Why Cyclops Best Xmen

Why Cyclops is My Favorite X-Man

Most times that I tell people Cyclops is my favorite X-Man, they ask me how that could possibly be true. They think that Scott Summers is not interesting. That he’s too perfect, too whitebread, too boring. To them, Scott is the boy scout “born leader of the X-Men” and not much else.

But Scott Summers is not a born leader. After spending years being bullied and hiding who he is, Scott was chosen to lead by Charles Xavier. Xavier recognized Scott’s potential – his levelheadedness and ability to solve problems. And he also recognized Scott’s shyness – and that the boy would likely need a push to become the best version of himself.

Yu Xavier Cyclops Childhood

Being chosen to lead the X-Men was exactly the push Scott needed to become his best self. He became a confident, competent leader, a stalwart friend, and (eventually) a valued romantic partner. He did this while overcoming his predisposition toward hiding himself away, for fear he might lose control of his powers (and relatedly, his emotions) and hurt those around him. Scott worked incredibly hard to become the “leader of the X-Men,” the thing that ’90s X-Men cartoon fans know him best for.

That version of Scott Summers is a great character, and would likely rank among my favorite X-Men even if there was nothing else to him. But as I dug into X-Men comics, I learned what Scott Summers’s real superpower is – the power to watch his life fall apart, again and again, and figure out how to soldier on regardless. And that’s what has cemented him as my all-time favorite X-Man.

All Cyclops Does Is Pick Up Pieces

Cyclops is the X-Man whose life has changed both the most and the least over the course of X-Men history. For the most part, Scott has always been the leader of the X-Men (or at least a faction thereof). But the X-Men themselves have changed drastically over time. Every five or ten years of real time, Scott Summers has to lead a team that includes entirely different members, or is located in an entirely different place, or has an entirely different mission statement. Cyclops has led the X-Men as a superhero team, a learning institution, a nation, and an underground revolution. He has held the same job since 1963, but the specifics of that job have changed wildly and unimaginably.

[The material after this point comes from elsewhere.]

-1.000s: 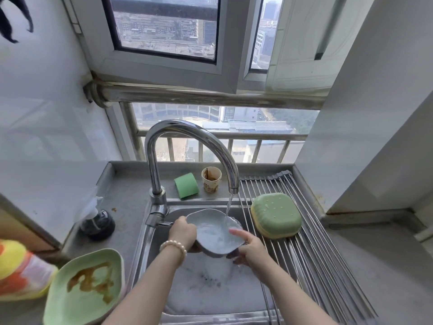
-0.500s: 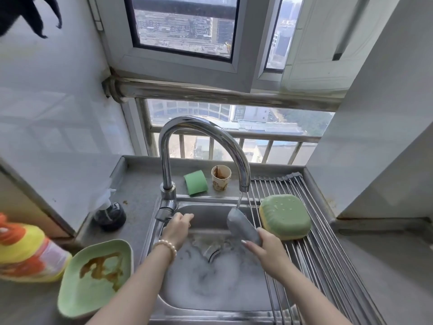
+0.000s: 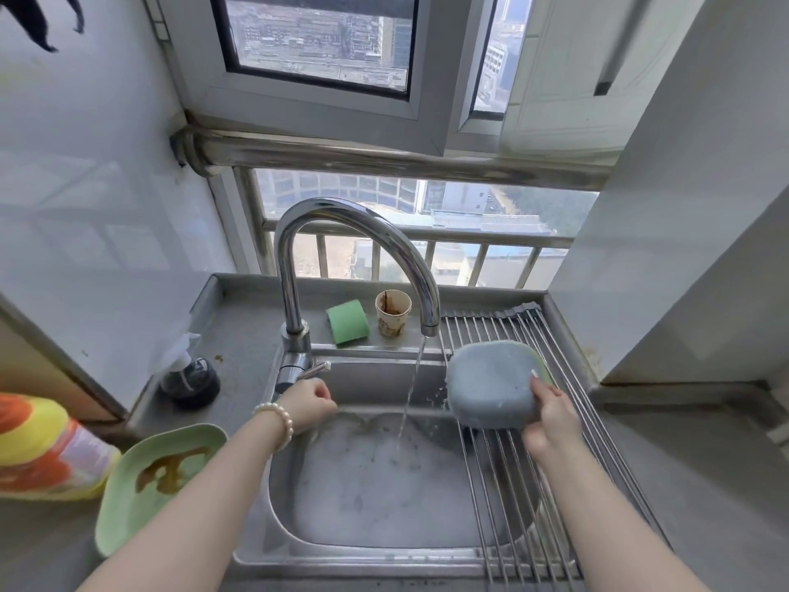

cyclops character decade variant house of x

During that same time period, Scott’s personal life has been an absolute mess. Jean Grey’s death drove Scott from the X-Men. Eventually, he returned – just long enough to learn that the father he’d long thought dead was actually alive, and a space pirate to boot. Needing time to figure things out, Scott moved to Alaska and married a woman who reminded him of Jean. But as with most impulsive gestures, Scott’s marriage didn’t work out. Scott attempted to return to the X-Men, relented, and then ended up forming an entirely new team when Jean Grey was found alive.

(Yes, Scott left his wife and child behind in Alaska. There were consequences to this action, as there are consequences to all Scott’s actions. The fact that Cyclops leads the X-Men expertly but makes so damn many mistakes in his personal life – and is summarily punished for them – is also part of what draws me to him.)

After that, Scott:

It’s at this point that I (a Grant Morrison fan and budding regular comics reader who followed Morrison from JLA over to New X-Men) began keeping up with Scott’s story in real-time – and things got really interesting.

Cyclops Is No Boy Scout

The first issue of New X-Men that I read (on a bus on my Catholic school’s eighth grade class trip) ended with this image:

Imagine my surprise to find stalwart Cyclops, a man who was supposed to know right from wrong and always make the right decision, cheating on his wife. “What the heck is going on?!” I wondered. I caught up on New X-Men about as quickly as possible.

In New X-Men, Scott Summers’s defining characteristic is that he is unsure of himself. He can’t figure out which of his thoughts are his, which are Apocalypse’s, and whether anything that he’s done or is doing with his life is right. Essentially, Scott is having a crisis of the soul – something that I would not have thought possible for such a “rigid” (I knew less about Scott’s history then than I do now) and forthright character.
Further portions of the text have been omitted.